* [Work to complete]: Scan each line of the records for the word "finger" and extract the ones that have it.

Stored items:
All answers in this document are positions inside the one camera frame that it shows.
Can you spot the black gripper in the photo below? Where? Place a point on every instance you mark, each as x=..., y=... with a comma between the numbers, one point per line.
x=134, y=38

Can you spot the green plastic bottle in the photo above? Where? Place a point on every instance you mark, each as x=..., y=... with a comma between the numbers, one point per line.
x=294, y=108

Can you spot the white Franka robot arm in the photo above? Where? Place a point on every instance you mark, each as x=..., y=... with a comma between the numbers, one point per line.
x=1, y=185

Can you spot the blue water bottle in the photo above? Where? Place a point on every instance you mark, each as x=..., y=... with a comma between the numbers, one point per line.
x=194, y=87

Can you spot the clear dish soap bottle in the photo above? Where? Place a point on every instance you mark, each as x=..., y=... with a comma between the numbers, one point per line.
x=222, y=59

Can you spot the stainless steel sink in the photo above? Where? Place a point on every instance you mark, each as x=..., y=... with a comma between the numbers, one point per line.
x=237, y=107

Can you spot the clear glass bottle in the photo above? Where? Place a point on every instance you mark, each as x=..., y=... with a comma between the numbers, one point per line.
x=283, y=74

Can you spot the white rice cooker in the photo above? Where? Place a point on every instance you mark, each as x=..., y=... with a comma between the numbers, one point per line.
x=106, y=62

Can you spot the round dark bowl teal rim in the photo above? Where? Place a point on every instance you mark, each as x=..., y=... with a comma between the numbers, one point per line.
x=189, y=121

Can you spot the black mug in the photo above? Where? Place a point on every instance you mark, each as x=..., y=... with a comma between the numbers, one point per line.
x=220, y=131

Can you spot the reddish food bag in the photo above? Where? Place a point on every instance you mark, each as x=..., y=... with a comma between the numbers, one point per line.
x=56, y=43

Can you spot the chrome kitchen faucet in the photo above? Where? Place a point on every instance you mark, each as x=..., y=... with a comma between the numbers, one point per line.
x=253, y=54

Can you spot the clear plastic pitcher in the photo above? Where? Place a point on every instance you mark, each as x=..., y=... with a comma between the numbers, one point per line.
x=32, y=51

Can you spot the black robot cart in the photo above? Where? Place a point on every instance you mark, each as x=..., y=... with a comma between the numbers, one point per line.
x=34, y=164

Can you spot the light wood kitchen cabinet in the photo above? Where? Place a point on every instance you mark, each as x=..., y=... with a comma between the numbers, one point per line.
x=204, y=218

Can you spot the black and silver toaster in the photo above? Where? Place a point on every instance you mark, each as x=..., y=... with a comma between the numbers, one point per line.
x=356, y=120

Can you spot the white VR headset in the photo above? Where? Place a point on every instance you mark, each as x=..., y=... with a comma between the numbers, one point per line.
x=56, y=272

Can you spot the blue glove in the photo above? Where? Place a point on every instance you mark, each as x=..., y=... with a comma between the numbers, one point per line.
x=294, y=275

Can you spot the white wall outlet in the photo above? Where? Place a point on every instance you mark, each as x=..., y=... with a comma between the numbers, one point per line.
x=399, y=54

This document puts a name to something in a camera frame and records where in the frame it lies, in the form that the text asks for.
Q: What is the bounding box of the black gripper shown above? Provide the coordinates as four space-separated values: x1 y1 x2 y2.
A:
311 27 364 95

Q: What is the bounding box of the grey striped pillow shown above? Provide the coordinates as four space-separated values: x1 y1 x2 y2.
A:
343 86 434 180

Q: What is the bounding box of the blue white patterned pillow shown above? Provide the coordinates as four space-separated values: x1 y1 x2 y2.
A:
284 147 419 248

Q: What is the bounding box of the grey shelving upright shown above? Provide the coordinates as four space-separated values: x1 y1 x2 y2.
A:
...
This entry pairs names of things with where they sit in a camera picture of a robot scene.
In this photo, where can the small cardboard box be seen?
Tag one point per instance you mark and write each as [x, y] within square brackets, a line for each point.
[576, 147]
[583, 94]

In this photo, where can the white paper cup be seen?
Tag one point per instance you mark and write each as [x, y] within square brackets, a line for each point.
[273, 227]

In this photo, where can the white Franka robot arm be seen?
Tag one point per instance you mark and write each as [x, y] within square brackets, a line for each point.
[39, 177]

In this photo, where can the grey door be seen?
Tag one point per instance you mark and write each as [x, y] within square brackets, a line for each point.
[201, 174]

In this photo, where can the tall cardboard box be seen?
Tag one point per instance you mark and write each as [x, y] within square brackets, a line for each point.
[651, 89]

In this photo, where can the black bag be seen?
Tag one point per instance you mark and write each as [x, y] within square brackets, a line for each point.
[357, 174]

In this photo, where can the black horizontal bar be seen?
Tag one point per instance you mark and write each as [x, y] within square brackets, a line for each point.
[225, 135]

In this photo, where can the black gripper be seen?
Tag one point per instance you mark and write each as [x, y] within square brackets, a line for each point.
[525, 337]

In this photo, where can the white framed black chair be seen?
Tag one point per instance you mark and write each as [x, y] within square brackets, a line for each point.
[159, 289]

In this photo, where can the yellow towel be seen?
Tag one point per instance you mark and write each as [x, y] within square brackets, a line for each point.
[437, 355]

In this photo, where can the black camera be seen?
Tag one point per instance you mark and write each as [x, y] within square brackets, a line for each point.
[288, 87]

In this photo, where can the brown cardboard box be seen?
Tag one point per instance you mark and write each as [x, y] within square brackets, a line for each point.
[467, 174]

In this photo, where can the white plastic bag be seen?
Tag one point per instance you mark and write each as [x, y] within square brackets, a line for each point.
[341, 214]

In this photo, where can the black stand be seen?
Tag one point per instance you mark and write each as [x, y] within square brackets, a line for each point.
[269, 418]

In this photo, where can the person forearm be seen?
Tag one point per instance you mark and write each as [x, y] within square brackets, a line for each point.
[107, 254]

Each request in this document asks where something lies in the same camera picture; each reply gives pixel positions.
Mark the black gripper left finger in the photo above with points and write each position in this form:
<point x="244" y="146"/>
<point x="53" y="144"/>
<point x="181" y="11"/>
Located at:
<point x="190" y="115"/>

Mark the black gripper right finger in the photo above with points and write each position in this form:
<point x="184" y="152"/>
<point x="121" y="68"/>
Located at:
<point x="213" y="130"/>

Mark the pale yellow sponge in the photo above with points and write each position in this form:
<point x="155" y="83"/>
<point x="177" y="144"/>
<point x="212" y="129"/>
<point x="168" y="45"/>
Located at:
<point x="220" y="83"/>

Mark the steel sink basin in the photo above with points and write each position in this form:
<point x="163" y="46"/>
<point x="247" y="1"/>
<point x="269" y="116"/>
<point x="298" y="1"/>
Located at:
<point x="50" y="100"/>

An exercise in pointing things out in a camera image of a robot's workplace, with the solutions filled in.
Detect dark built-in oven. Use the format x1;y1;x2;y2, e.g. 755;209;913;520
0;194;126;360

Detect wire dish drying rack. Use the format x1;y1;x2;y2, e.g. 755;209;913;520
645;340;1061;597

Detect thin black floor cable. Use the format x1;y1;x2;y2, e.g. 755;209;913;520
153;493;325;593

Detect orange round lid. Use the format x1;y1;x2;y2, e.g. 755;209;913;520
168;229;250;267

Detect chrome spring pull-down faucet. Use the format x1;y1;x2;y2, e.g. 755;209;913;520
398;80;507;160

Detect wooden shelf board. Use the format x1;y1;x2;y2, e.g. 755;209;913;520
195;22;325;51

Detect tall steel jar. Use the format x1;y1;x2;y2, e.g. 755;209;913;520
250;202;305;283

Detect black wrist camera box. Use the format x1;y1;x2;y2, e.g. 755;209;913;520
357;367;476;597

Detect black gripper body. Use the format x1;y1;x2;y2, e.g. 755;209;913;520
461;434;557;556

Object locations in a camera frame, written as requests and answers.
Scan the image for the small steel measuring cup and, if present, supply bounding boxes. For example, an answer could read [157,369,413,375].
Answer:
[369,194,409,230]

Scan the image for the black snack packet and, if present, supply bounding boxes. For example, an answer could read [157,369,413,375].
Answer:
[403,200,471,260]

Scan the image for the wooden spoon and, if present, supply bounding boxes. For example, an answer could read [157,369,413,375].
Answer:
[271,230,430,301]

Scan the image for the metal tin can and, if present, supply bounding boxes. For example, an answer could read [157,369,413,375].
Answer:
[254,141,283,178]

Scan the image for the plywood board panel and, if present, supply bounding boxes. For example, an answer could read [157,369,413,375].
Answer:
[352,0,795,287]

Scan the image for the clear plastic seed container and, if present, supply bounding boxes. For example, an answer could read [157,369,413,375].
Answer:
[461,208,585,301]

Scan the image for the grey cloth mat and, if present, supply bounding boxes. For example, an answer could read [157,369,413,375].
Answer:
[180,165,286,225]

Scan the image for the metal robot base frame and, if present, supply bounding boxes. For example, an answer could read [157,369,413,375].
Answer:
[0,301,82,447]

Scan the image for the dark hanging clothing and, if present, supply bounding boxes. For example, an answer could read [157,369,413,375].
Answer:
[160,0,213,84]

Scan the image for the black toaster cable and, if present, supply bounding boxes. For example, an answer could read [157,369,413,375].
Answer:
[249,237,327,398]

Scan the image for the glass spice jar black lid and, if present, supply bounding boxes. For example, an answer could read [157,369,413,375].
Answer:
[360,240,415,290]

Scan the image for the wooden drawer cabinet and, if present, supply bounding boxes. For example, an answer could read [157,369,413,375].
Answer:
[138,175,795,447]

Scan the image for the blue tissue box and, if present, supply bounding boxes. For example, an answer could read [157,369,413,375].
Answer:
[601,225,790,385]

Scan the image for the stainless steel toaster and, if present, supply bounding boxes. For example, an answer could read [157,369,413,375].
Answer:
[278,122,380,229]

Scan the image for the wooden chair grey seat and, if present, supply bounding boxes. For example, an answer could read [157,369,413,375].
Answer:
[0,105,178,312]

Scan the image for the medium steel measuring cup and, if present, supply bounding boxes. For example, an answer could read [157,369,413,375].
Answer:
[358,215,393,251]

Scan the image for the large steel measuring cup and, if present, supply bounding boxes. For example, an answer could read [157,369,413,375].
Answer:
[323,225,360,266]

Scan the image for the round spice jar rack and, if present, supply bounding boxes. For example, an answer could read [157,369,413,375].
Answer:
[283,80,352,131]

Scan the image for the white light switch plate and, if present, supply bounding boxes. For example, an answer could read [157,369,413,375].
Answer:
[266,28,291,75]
...
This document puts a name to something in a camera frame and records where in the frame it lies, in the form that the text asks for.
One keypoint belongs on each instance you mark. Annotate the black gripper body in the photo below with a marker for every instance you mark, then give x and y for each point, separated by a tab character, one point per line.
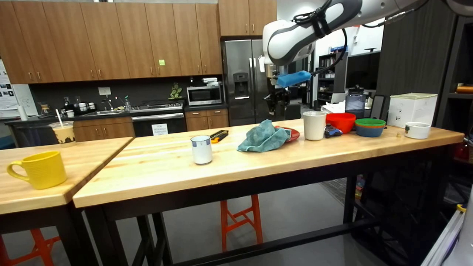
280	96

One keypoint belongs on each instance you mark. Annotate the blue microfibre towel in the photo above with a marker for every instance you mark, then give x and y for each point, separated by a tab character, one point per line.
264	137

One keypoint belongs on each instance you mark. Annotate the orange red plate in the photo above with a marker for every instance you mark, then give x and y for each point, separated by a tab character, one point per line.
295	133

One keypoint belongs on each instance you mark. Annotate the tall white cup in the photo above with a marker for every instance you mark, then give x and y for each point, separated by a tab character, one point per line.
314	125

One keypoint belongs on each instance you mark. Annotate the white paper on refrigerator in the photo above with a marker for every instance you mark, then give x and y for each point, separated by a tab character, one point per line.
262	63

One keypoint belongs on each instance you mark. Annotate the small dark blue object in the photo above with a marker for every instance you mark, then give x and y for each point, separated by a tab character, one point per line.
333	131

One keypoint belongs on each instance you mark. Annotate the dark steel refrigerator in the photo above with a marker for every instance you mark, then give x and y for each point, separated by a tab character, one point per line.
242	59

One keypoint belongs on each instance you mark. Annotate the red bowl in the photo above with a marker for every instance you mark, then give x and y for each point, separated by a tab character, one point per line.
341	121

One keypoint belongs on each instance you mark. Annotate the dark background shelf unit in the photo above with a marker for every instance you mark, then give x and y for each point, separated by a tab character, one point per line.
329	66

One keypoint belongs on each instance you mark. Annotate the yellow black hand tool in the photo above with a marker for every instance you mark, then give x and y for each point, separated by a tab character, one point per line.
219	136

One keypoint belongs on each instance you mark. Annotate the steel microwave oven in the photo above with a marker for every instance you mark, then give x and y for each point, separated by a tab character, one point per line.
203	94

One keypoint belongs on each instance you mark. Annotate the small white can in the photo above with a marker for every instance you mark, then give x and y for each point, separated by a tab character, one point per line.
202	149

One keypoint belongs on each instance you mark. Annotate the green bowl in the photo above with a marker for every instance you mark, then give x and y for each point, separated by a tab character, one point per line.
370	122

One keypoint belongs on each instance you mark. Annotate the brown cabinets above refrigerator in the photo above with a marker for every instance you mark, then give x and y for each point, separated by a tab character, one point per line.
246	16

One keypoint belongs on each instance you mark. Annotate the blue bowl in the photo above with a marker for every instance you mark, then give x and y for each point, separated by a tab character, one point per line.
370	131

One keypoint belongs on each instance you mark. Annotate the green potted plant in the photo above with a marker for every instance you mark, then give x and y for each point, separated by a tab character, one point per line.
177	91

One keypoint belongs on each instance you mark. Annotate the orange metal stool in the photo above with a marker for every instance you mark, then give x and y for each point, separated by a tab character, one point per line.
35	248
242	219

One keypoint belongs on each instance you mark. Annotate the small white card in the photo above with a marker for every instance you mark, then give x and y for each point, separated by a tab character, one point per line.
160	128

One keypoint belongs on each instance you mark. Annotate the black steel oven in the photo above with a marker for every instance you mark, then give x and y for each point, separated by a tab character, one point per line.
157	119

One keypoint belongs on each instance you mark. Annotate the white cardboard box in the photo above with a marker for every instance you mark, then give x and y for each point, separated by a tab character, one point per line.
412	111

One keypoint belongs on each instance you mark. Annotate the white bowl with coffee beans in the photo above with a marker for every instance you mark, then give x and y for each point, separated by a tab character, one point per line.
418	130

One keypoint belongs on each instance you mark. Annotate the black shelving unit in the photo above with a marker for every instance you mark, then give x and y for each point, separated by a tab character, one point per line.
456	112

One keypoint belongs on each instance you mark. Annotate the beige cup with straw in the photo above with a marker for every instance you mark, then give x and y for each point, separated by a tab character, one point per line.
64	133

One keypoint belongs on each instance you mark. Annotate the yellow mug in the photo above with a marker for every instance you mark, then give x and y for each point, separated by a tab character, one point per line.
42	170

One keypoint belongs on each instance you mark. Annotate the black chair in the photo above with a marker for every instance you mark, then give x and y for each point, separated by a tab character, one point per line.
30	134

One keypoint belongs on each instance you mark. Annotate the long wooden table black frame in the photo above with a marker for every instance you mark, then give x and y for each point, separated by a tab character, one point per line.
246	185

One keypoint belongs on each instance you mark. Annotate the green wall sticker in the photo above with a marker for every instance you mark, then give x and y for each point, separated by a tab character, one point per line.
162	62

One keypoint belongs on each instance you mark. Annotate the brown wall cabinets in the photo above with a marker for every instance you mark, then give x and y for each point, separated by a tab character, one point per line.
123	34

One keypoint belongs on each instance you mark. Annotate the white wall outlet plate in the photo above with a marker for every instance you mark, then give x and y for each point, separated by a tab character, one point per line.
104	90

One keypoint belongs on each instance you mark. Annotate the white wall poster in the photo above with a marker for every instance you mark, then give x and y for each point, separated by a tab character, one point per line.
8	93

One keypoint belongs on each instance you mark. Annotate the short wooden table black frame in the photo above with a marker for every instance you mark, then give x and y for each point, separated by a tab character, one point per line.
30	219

* [Expected output]:
Mark the black gripper left finger in the photo above with points and write each position in this form:
Mark the black gripper right finger in the photo above with points and write each position in this form:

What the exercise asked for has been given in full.